- _REQUIRED WORK_: Repeat every line of the material, character for character.

- _DATA BLOCK_:
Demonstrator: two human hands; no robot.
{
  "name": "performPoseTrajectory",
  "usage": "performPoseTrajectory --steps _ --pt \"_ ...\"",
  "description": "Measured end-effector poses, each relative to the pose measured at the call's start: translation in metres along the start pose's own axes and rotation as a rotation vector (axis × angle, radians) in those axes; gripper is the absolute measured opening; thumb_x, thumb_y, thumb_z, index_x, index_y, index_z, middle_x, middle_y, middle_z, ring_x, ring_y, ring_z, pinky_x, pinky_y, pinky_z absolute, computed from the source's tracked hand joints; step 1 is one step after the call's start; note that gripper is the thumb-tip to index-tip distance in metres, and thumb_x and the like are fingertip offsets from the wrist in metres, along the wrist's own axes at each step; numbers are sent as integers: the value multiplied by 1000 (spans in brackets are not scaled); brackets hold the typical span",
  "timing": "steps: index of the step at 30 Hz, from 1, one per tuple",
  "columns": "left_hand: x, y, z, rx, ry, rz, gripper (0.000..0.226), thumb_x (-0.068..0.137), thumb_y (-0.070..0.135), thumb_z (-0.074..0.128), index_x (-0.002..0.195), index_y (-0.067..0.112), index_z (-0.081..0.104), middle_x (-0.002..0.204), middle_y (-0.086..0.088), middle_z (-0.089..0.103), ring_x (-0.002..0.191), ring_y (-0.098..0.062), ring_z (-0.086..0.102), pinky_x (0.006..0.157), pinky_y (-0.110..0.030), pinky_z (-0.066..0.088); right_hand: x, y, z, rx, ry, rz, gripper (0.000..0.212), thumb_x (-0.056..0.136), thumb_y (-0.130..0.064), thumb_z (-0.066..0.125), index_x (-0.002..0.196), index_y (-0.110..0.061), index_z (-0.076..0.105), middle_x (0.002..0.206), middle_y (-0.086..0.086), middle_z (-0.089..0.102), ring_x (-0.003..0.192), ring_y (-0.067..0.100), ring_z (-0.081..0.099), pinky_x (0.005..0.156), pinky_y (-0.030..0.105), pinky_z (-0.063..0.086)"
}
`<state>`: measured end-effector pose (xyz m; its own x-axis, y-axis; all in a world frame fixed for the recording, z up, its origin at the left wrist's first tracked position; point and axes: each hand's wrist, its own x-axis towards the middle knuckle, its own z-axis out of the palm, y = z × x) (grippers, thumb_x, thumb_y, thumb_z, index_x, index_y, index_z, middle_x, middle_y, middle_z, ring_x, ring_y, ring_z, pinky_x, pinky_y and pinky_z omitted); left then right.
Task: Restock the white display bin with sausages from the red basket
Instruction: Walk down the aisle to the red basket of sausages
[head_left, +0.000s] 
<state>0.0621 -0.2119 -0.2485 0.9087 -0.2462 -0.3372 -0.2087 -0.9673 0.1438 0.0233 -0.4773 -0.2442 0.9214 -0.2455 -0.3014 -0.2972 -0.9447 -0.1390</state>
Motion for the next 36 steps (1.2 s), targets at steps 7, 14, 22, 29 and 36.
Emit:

- _TASK SOLUTION_:
Demonstrator: two human hands; no robot.
{
  "name": "performPoseTrajectory",
  "usage": "performPoseTrajectory --steps _ --pt \"_ ...\"",
  "description": "Measured end-effector poses, each relative to the pose measured at the call's start: translation in metres along the start pose's own axes and rotation as a rotation vector (axis × angle, radians) in those axes; gripper is the absolute measured opening; thumb_x, thumb_y, thumb_z, index_x, index_y, index_z, middle_x, middle_y, middle_z, ring_x, ring_y, ring_z, pinky_x, pinky_y, pinky_z absolute, computed from the source's tracked hand joints; step 1 is one step after the call's start; note that gripper is the thumb-tip to index-tip distance in metres, and thumb_x and the like are fingertip offsets from the wrist in metres, along the wrist's own axes at each step; numbers are sent as integers: the value multiplied by 1000 (spans in brackets are not scaled); brackets hold the typical span",
  "timing": "steps: index of the step at 30 Hz, from 1, one per tuple",
  "columns": "left_hand: x, y, z, rx, ry, rz, gripper (0.000..0.226), thumb_x (-0.068..0.137), thumb_y (-0.070..0.135), thumb_z (-0.074..0.128), index_x (-0.002..0.195), index_y (-0.067..0.112), index_z (-0.081..0.104), middle_x (-0.002..0.204), middle_y (-0.086..0.088), middle_z (-0.089..0.103), ring_x (-0.002..0.191), ring_y (-0.098..0.062), ring_z (-0.086..0.102), pinky_x (0.006..0.157), pinky_y (-0.110..0.030), pinky_z (-0.066..0.088); right_hand: x, y, z, rx, ry, rz, gripper (0.000..0.212), thumb_x (-0.056..0.136), thumb_y (-0.130..0.064), thumb_z (-0.066..0.125), index_x (-0.002..0.196), index_y (-0.110..0.061), index_z (-0.076..0.105), middle_x (0.002..0.206), middle_y (-0.086..0.086), middle_z (-0.089..0.102), ring_x (-0.003..0.192), ring_y (-0.067..0.100), ring_z (-0.081..0.099), pinky_x (0.005..0.156), pinky_y (-0.030..0.105), pinky_z (-0.063..0.086)"
}
`<state>`: measured end-effector pose (xyz m; its own x-axis, y-axis; all in a world frame fixed for the recording, z up, its origin at the left wrist's first tracked position; point and axes: each hand's wrist, its own x-axis towards the middle knuckle, its own z-axis out of the palm, y = z × x) (grippers, thumb_x, thumb_y, thumb_z, index_x, index_y, index_z, middle_x, middle_y, middle_z, ring_x, ring_y, ring_z, pinky_x, pinky_y and pinky_z omitted); left then right.
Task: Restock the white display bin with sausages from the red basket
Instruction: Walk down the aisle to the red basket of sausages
[head_left, +0.000s] 
<state>0.0621 -0.2119 -0.2485 0.9087 -0.2462 -0.3372 -0.2087 -0.9673 0.1438 0.0233 -0.4773 -0.2442 0.9214 -0.2455 -0.3014 -0.2972 -0.9447 -0.1390</state>
Motion for the next 36 steps (1.2 s), targets at steps 7, 14, 22, 29 and 36.
Emit:

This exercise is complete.